This project has been lurking in the back of my consciousness for a while. After seeing pictures in several felt books, I was intrigued and a little intimidated, not sure how all of the little intersections would hold together.
What better way to find out than to just try? Since this was my first attempt, it seemed appropriate to document the process, so everyone could share in my disaster or triumph, whatever it turned out to be.
Wanting long pieces of roving for this project, I started with my finest combed merino, unrolling a beautiful ball and peeling thin pieces, which I laid out in a grid as long and almost as wide as my dining room table.
After laying it out, I covered the roving with a sheer, nylon curtain I bought at Goodwill, then sprinkled hot soapy water on the wool, row by row. I worked each intersection for a few minutes before moving on to the next row. At this point, I started to worry whether I had gotten in a little over my head, starting a project so huge.
When I reached the end, I peeled back the sheer curtain to examine the felt. While the pieces were not flying away, they weren’t really adhering either. I went back over each intersection with more soap, massaging vigorously and yet trying to preserve whatever gentle bond had begun to develop.
Next I layered sheets of bubble wrap over the wet wool and rolled it up in the yoga mat I used as my base.
This bundle was rolled in a towel and secured with elastic bands. I rolled the towel bundle with my feet under my desk for twenty minutes, checking the progress once to ensure that the fibers weren’t being torn apart.
I was amazed at how well the pieces held together. Normally, it is recommended that you turn your felt a quarter turn every few minutes to ensure that the piece felts evenly in all directions. Because my scarf was so long, I decide not to rotate it. As a result, the short pieces running from top to bottom felted into little worms, while the horizontal pieces flattened.
Looking closely, I found a few intersections that failed to felt properly, but I knew I could always needle them when it was dry.
While it turned out just as I imagined, it didn’t really qualify as flashy. Sophie suggested needlefelting dots of color at the intersections.
Like so many of my projects, this scarf was started because I needed something dashing to wear to a wedding. We were going away for four days without our children, and the drive was going to take at least five hours. I think I spent more time packing my handwork than my clothes. At my feet is a knitting bag with two projects, a drawer from my beading tower with wire, pliers and beads, and in my lap is a shoe polishing brush, roving and my needles.

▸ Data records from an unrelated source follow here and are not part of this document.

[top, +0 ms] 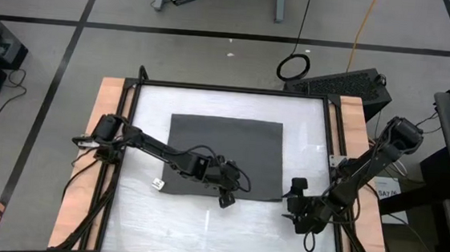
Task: Roll towel
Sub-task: Roll the gray towel
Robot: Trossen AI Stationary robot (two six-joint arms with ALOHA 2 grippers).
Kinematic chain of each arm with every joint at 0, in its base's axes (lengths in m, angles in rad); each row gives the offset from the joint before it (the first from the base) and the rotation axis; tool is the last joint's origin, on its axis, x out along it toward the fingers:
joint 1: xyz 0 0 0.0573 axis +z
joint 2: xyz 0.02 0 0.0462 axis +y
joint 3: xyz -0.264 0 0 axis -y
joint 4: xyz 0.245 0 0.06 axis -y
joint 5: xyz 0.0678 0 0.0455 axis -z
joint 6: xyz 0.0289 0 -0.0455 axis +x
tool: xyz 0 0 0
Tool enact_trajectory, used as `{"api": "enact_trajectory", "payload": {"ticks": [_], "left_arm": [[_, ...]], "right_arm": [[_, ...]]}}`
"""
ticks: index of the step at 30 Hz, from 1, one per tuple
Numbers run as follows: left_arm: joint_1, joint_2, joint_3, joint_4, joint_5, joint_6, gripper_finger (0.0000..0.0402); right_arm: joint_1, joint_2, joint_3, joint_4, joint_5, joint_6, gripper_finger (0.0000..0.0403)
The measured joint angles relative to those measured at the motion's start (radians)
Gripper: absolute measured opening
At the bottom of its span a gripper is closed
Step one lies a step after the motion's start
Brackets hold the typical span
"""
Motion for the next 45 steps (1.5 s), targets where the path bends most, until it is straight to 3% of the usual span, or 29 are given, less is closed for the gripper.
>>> {"api": "enact_trajectory", "payload": {"ticks": [7, 12, 16, 35, 45], "left_arm": [[0.037, 0.012, 0.000, 0.048, -0.012, 0.080, 0.0088], [0.071, 0.047, 0.000, 0.160, 0.025, 0.177, 0.0077], [0.089, 0.074, -0.001, 0.178, 0.041, 0.192, 0.0068], [0.092, 0.101, -0.001, 0.181, 0.077, 0.227, 0.0065], [0.092, 0.099, -0.001, 0.182, 0.078, 0.226, 0.0065]], "right_arm": [[0.000, 0.023, 0.000, -0.012, 0.062, -0.164, 0.0325], [-0.003, 0.054, 0.000, -0.023, 0.115, -0.290, 0.0326], [-0.008, 0.095, 0.000, -0.021, 0.113, -0.289, 0.0317], [-0.006, 0.175, 0.003, -0.013, 0.172, -0.170, 0.0212], [-0.007, 0.176, 0.000, -0.042, 0.194, -0.183, 0.0157]]}}
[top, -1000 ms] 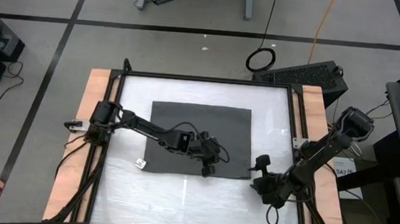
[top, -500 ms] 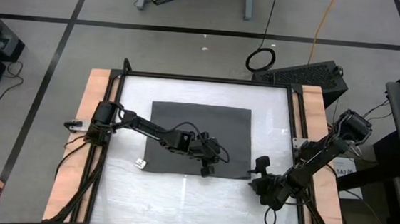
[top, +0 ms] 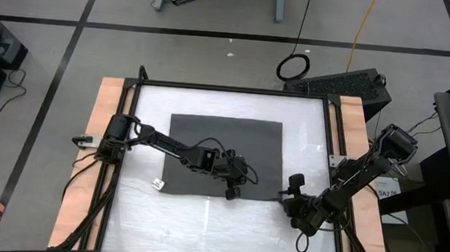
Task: Roll towel
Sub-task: Roll the gray towel
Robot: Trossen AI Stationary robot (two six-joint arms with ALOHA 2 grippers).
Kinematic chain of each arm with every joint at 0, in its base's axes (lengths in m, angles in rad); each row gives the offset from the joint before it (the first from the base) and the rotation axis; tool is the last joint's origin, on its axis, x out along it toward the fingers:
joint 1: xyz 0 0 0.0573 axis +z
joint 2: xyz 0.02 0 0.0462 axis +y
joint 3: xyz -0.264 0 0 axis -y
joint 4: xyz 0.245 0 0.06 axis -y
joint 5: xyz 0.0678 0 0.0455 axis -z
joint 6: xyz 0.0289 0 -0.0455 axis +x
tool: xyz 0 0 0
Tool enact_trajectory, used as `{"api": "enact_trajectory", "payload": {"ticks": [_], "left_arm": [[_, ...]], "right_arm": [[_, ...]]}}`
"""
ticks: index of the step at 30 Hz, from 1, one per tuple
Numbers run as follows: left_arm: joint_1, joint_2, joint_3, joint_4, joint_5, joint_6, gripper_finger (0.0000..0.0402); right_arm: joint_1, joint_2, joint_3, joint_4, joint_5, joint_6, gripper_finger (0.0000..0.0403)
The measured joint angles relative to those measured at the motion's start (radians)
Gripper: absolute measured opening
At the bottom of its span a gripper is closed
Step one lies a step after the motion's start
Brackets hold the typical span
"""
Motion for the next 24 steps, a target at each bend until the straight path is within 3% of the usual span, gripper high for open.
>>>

When we arrived at the hotel, I hung the piece from the mantel in our hotel room to determine whether the color dots were random enough. Our roommate walked in a day later and asked why I was taking pictures of a volleyball net. Hmmm. Not the expression I was hoping to hear.
In the end, I decided the color didn’t really coordinate well with my dress, so I didn’t wear it to the wedding, though I did wear the necklace and earrings I made on the ride up just for the occasion. Sometimes things work just how you imagine, and sometimes it is just fun to experiment.